- About this exercise -
Reproduce the data exactly as given, except for any images.

- Recorded information -
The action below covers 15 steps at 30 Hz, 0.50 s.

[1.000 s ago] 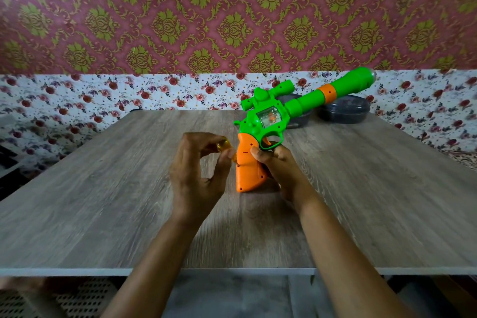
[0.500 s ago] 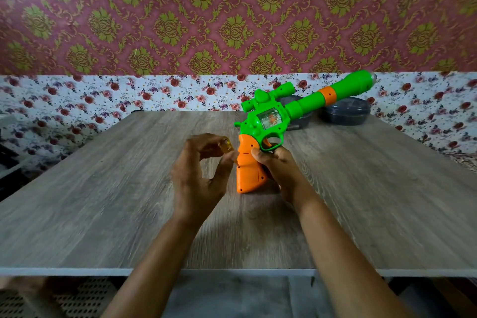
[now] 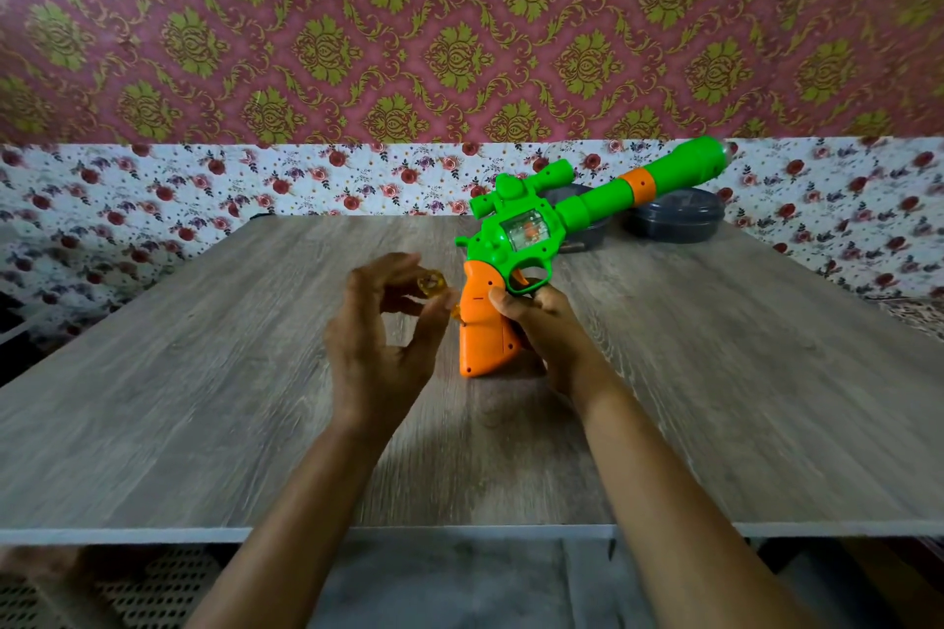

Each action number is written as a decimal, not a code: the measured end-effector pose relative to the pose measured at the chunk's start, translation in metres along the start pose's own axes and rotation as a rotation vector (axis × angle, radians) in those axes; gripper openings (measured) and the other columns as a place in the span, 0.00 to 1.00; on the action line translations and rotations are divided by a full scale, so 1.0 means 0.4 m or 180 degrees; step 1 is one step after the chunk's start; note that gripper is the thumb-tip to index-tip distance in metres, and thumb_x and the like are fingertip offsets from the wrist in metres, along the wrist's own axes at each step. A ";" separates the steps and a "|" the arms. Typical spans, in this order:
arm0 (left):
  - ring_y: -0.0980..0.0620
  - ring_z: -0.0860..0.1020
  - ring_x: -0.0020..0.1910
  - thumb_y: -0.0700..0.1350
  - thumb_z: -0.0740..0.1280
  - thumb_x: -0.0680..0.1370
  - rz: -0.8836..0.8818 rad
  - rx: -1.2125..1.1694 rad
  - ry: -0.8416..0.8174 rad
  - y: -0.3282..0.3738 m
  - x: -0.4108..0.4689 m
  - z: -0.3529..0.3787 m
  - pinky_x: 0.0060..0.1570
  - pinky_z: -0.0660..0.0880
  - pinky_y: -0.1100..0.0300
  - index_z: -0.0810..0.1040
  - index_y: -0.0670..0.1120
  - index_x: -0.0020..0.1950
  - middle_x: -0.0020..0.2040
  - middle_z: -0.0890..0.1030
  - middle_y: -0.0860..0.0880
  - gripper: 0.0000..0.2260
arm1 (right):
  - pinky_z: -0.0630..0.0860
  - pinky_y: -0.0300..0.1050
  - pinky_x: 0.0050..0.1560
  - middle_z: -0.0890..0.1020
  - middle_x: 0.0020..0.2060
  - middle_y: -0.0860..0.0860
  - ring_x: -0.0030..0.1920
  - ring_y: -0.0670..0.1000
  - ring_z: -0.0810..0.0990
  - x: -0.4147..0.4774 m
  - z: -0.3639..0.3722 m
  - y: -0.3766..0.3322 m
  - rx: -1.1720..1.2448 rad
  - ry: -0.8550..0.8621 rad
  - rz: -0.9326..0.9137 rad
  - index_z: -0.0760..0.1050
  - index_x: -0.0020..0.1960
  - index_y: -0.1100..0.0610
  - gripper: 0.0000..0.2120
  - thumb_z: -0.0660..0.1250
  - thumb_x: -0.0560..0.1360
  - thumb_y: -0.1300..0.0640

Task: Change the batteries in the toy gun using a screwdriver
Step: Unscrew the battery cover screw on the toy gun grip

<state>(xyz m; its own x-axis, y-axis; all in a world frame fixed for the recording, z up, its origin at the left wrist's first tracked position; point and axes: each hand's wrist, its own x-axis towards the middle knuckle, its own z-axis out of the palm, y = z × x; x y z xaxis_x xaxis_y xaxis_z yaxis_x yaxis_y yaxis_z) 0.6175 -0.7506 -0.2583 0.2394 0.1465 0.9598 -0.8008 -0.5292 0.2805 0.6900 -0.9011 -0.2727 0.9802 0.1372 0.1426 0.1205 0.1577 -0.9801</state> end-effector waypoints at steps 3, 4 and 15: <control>0.58 0.75 0.36 0.50 0.69 0.74 0.0104 0.0108 -0.0069 -0.003 0.001 -0.003 0.36 0.73 0.67 0.71 0.46 0.49 0.39 0.76 0.47 0.11 | 0.77 0.52 0.54 0.81 0.55 0.56 0.54 0.54 0.80 0.000 0.000 0.001 -0.0043 0.0004 0.0042 0.74 0.60 0.56 0.13 0.65 0.75 0.59; 0.57 0.74 0.35 0.49 0.70 0.74 0.0133 0.0110 -0.0078 -0.003 0.002 -0.003 0.35 0.72 0.67 0.71 0.46 0.48 0.40 0.75 0.47 0.11 | 0.78 0.51 0.53 0.81 0.54 0.55 0.53 0.53 0.80 0.000 0.000 -0.001 -0.0046 -0.0009 0.0036 0.74 0.60 0.56 0.13 0.65 0.75 0.59; 0.62 0.76 0.38 0.47 0.68 0.75 -0.0029 0.0179 -0.0160 -0.003 0.005 -0.004 0.35 0.74 0.68 0.72 0.47 0.53 0.46 0.75 0.46 0.10 | 0.78 0.46 0.49 0.80 0.51 0.53 0.49 0.48 0.80 -0.009 -0.003 -0.008 -0.0080 -0.0075 0.0007 0.74 0.56 0.54 0.10 0.64 0.76 0.60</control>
<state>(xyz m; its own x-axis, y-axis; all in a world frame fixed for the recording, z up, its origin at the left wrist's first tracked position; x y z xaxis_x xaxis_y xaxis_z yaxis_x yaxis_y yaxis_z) 0.6182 -0.7483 -0.2566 0.2748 0.1102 0.9552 -0.7667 -0.5744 0.2868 0.6863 -0.9031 -0.2701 0.9765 0.1607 0.1435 0.1227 0.1329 -0.9835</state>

- Answer space -
The action below covers 15 steps at 30 Hz, 0.50 s.

[1.000 s ago] 
[0.500 s ago] 
[now] 

Each action number is written as a decimal, not a code: the measured end-effector pose relative to the pose measured at the chunk's start, translation in metres along the start pose's own axes and rotation as a rotation vector (axis × angle, radians) in those axes; gripper openings (measured) and the other columns as a place in the span, 0.00 to 1.00; on the action line translations and rotations are divided by a full scale, so 1.0 means 0.4 m or 180 degrees; step 1 is one step after the chunk's start; note that gripper is the thumb-tip to index-tip distance in metres, and thumb_x and the like are fingertip offsets from the wrist in metres, along the wrist's own axes at each step. A ";" separates the steps and a "|" the arms. Typical spans, in this order:
arm0 (left):
  - ring_y: -0.0980..0.0620
  - ring_z: -0.0860..0.1020
  - ring_x: -0.0020..0.1910
  - thumb_y: -0.0700..0.1350
  - thumb_z: -0.0740..0.1280
  - thumb_x: -0.0680..0.1370
  - rz: -0.8836..0.8818 rad
  - rx: -1.2125..1.1694 rad
  - ry: -0.8416..0.8174 rad
  - y: -0.3282..0.3738 m
  - x: -0.4108..0.4689 m
  - z: -0.3529..0.3787 m
  - pinky_x: 0.0060..0.1570
  - pinky_z: -0.0660..0.0880
  - pinky_y: -0.1100..0.0300
  - index_z: -0.0810..0.1040
  - index_y: -0.0670..0.1120
  - index_x: -0.0020..0.1950
  - middle_x: -0.0020..0.2040
  - middle_z: -0.0890..0.1030
  - middle_y: -0.0860..0.0880
  - gripper: 0.0000..0.2260
arm1 (right):
  - pinky_z: -0.0630..0.0860
  - pinky_y: -0.0300..0.1050
  - pinky_x: 0.0050..0.1560
  - middle_z: -0.0890..0.1020
  - middle_x: 0.0020..0.2060
  - middle_y: -0.0860..0.0860
  - ring_x: -0.0030..0.1920
  - ring_y: -0.0670..0.1000
  - ring_z: -0.0810..0.0990
  - x: -0.4147..0.4774 m
  - z: -0.3639..0.3722 m
  - y: -0.3766..0.3322 m
  - rx: -1.1720..1.2448 rad
  - ry: -0.8550..0.8621 rad
  - rz: -0.9326..0.9137 rad
  - index_z: -0.0760..0.1050
  - index_x: -0.0020..0.1960
  - index_y: -0.1100..0.0610
  - gripper: 0.0000..0.2120
  - thumb_z: -0.0660..0.1250
  - thumb_x: -0.0560..0.1360
  - thumb_y: -0.1300..0.0640

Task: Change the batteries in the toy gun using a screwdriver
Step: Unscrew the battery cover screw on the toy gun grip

<state>(xyz m; its own x-axis, y-axis; all in a world frame fixed for the recording, z up, its origin at the left wrist's first tracked position; point and axes: each hand's wrist, its own x-axis towards the middle knuckle, its own z-axis out of the palm, y = z × x; x y z xaxis_x xaxis_y xaxis_z yaxis_x yaxis_y yaxis_z) 0.6175 -0.7506 -0.2583 0.2394 0.1465 0.9598 -0.8008 -0.5292 0.2805 0.6900 -0.9011 -0.2727 0.9802 0.1372 0.1426 0.1205 0.1577 -0.9801</state> end-effector waypoints at steps 3, 4 and 15: <control>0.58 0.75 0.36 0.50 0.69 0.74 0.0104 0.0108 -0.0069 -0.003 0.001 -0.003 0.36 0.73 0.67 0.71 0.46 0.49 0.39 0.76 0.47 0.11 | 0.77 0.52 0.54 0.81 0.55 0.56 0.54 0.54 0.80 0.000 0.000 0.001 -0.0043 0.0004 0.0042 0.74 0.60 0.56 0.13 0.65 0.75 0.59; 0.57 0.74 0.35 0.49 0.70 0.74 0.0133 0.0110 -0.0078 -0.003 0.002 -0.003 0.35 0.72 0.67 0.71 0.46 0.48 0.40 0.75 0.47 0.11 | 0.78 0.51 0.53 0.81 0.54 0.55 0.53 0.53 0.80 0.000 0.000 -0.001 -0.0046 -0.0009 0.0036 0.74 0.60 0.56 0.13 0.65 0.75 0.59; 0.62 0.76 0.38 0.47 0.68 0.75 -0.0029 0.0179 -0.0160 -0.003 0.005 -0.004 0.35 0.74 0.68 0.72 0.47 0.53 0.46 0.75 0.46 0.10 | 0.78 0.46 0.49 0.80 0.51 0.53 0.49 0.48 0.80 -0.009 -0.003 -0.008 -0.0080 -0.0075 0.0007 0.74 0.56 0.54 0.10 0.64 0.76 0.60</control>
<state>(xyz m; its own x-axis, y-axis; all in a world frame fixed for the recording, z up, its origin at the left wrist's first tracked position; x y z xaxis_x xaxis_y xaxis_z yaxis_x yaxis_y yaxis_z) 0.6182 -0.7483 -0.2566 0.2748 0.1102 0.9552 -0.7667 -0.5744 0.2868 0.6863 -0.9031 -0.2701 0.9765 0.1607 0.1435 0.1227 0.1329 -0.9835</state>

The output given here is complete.